▸ **WHAT YOU NEED TO DO**
Without carrying over a single picture, write out the records below exactly.

---

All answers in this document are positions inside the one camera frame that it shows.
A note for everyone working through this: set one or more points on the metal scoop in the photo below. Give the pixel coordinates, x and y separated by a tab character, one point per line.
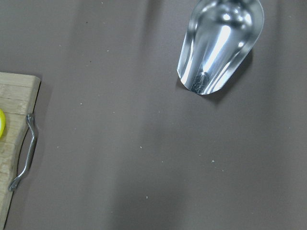
219	36

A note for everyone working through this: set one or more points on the bamboo cutting board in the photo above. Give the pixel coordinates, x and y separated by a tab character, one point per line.
18	94

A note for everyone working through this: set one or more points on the single lemon slice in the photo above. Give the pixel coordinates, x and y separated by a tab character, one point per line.
2	122

---

▸ **SOLUTION TO THIS PROBLEM**
All answers in this document are positions inside the one camera frame that it shows.
A note for everyone working through this: set one or more points on the metal scoop in the photo below. Give the pixel coordinates, x and y separated by a tab character, one point per line.
219	36

A note for everyone working through this: set one or more points on the bamboo cutting board in the photo above. Give the pixel coordinates, x and y separated by a tab character, one point per line.
18	94

A note for everyone working through this: set one or more points on the single lemon slice in the photo above. Give the pixel coordinates, x and y separated by a tab character, one point per line.
2	122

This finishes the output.